INSTRUCTIONS FOR THE TASK
Look through the material below and give the number of lines where the string "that" occurs, with nothing added.

DATA PROVIDED

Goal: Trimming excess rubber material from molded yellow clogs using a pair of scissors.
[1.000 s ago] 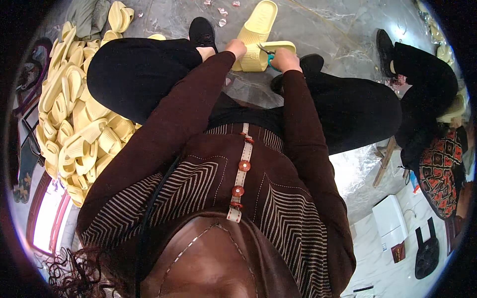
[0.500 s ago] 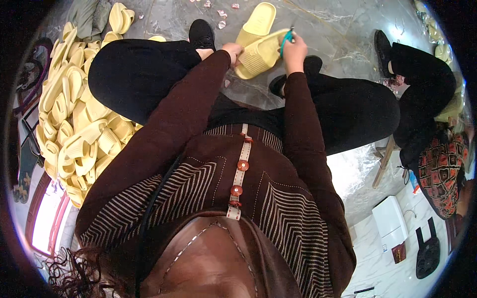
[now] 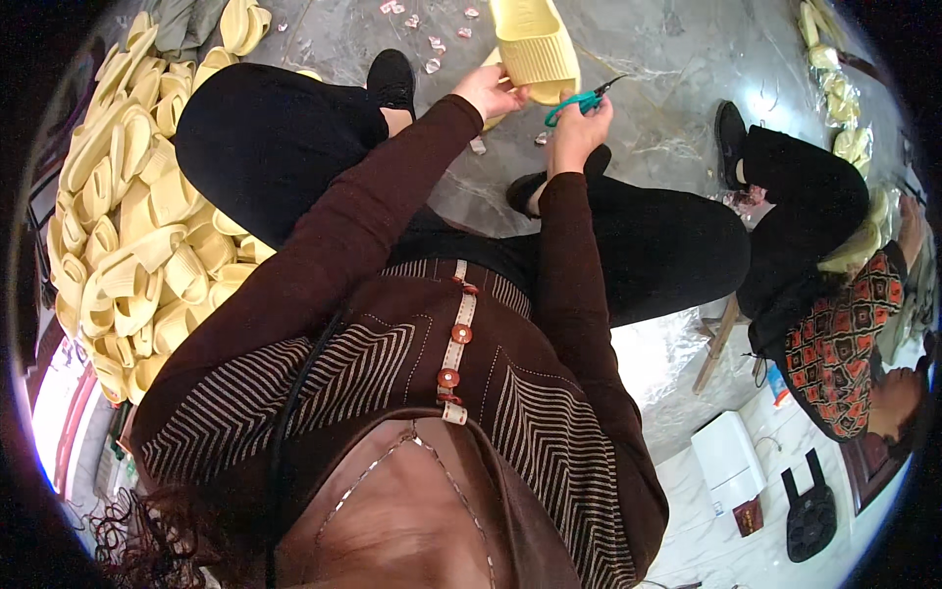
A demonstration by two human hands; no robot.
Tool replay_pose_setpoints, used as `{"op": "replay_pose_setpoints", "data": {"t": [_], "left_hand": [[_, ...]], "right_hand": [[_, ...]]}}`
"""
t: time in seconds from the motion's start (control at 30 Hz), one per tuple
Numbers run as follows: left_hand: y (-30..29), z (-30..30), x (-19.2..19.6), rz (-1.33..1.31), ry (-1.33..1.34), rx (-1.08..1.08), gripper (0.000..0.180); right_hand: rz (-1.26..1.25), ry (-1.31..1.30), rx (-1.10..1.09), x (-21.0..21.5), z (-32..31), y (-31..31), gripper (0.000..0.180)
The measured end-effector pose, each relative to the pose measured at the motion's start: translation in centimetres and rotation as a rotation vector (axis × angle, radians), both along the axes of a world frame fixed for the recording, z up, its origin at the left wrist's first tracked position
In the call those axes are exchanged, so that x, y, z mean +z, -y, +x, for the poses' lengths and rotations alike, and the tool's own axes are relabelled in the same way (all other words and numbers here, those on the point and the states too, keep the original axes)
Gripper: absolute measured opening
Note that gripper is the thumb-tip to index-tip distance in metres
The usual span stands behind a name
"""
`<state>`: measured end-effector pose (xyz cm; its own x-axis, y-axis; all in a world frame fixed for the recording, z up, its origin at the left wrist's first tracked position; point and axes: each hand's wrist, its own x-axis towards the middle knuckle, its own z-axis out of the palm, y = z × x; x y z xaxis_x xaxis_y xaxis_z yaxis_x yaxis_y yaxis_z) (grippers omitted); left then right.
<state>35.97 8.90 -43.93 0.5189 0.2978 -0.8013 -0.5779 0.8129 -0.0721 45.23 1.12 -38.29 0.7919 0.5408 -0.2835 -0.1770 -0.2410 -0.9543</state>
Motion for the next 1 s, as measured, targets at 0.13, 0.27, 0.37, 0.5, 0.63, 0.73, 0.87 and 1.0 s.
{"op": "replay_pose_setpoints", "data": {"t": [0.13, 0.27, 0.37, 0.5, 0.63, 0.73, 0.87, 1.0], "left_hand": [[1.0, 1.1, -0.3, 0.030, -0.048, -0.112, 0.019], [4.3, -0.8, -3.5, 0.562, -0.428, -0.911, 0.021], [6.3, -3.1, -4.0, 0.447, -0.508, -1.078, 0.028], [5.8, -5.4, -7.1, 0.128, -0.613, -0.561, 0.032], [5.5, -5.1, -7.3, 0.064, -0.535, -0.474, 0.032], [5.4, -4.8, -6.9, 0.058, -0.521, -0.265, 0.029], [3.5, -4.0, -6.3, 0.387, -0.692, -0.196, 0.026], [-0.8, -3.8, -6.0, 0.651, -0.977, 0.021, 0.025]], "right_hand": [[-0.093, 0.023, -0.081, -0.3, 1.1, -0.9, 0.046], [-0.010, 0.256, -0.117, -1.0, 5.2, -2.4, 0.035], [-0.166, 0.678, 0.015, 2.5, 6.8, -3.2, 0.032], [-0.373, 1.012, 0.230, 6.8, 8.5, -5.3, 0.032], [-0.396, 1.026, 0.431, 6.8, 9.9, -6.2, 0.033], [-0.436, 1.006, 0.539, 5.8, 10.1, -6.5, 0.034], [-0.485, 0.997, 0.648, 4.2, 10.9, -6.2, 0.037], [-0.435, 0.819, 0.684, 4.7, 13.7, -6.0, 0.040]]}}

TASK OUTPUT
2